Last night and today was a day of alternating calm but grumpy sessions and agonizing muscle spasms. The pain-management team has ratcheted up the levels of medication in his system a bit—more Tylenol, higher doses of epidural narcotic, and some valium-like medication in his I.V. for the muscle spasms (I forgot what it was called. I’m tired.)

Consequently, Jon was a bit spacey today, which made entertaining him a bit hit and miss. He wanted TV, videos, DVDs or videogames, but only particular ones. I picked up a handful of videos from the playroom cupboard; only Dora and Blue’s Clues would do. When a hospital staffer couldn’t find the Elmo Nintendo game that he remembered playing last time we were in hospital, Jon was downright snarky. He also developed an unattractive habit of calling “Nurse! Come!” in the same commanding tone he uses for Photon.

This would all be annoying except that much of the day he really is in pain: every time he gets repositioned in bed (every few hours, to prevent bedsores), when he gets his bandages checked, or otherwise gets poked and prodded by hospital personnel. Add to this the muscle spasms, his lack of sleep because of all the noise and taking of vitals every few hours, and you end up with an extremely ticked-off customer.
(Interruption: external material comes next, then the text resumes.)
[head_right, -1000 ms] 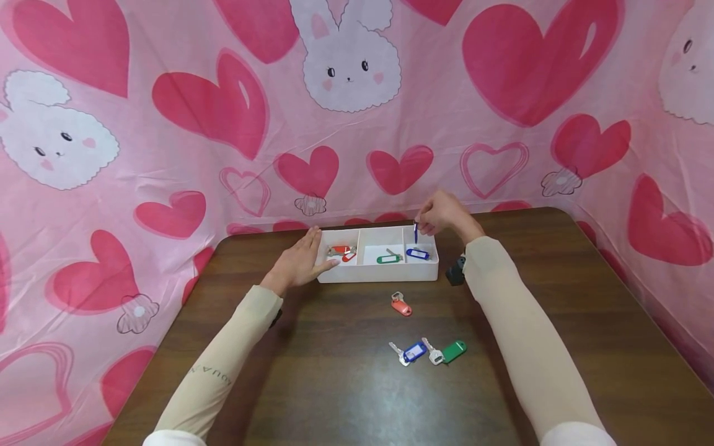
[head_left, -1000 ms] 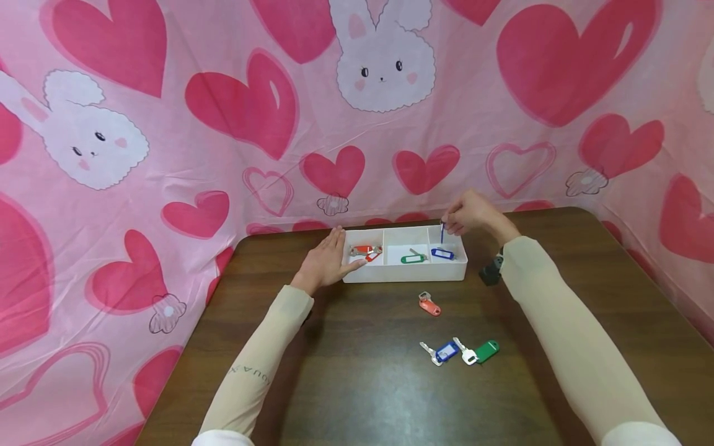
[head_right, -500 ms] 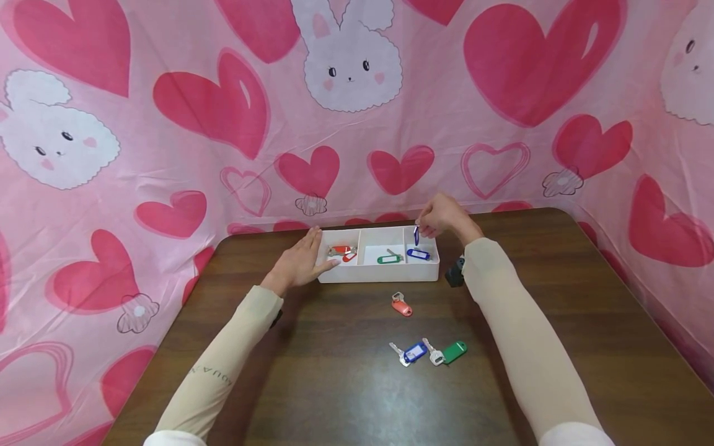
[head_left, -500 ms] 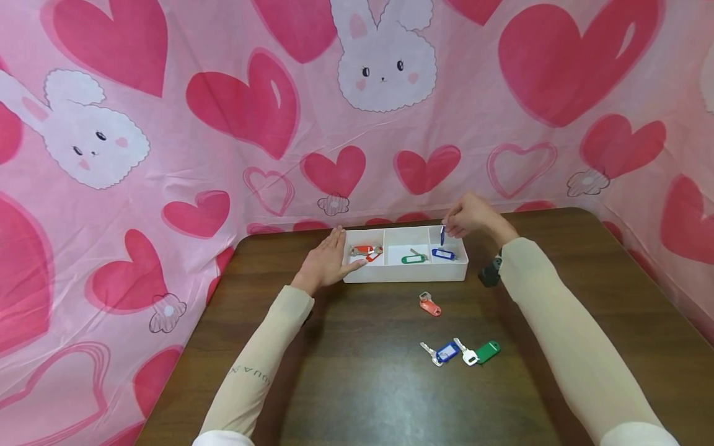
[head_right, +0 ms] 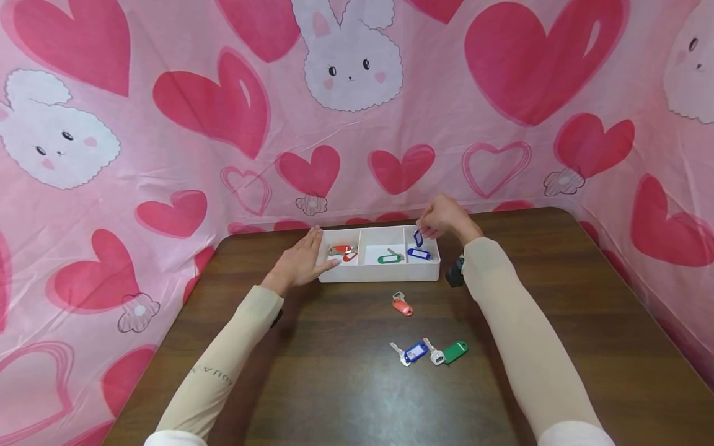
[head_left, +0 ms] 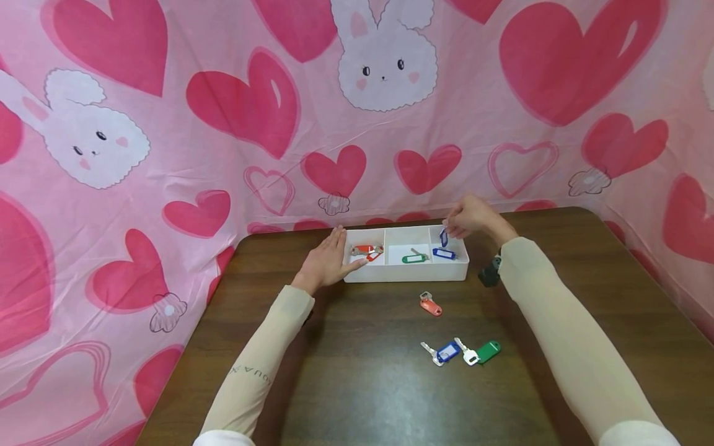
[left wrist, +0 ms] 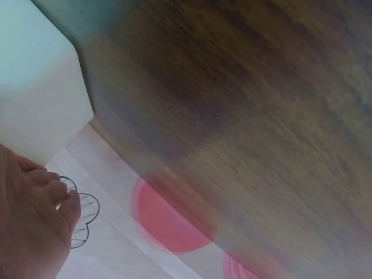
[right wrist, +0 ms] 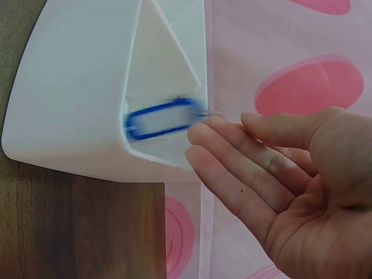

And who can blame him?

(A very peeved aside here—Jon’s hooked up to a machine that monitors his heartrate, breathing rate, oxygen saturation, blood pressure, etc. etc. If Jon’s vitals change significantly (if his 0₂ level drops, say) it starts to beep loudly. I always assumed that this was something we’d just have to put up with. However, last night the machine was beeping so often that the nurse finally took pity on us and turned off the signal in our room, but still keeping tabs on him from the nursing station. I didn’t realize you could do this—why the heck don’t they do that all the time?!)

Surgery finished at 2:30, a complete success, five-and-a-half hours after we started, just like the surgeon estimated. A few hours in the post-anesthesia care unit, and an extremely grumpy Jon is now in his own room 5A27. Peter’s heading home in a couple of hours.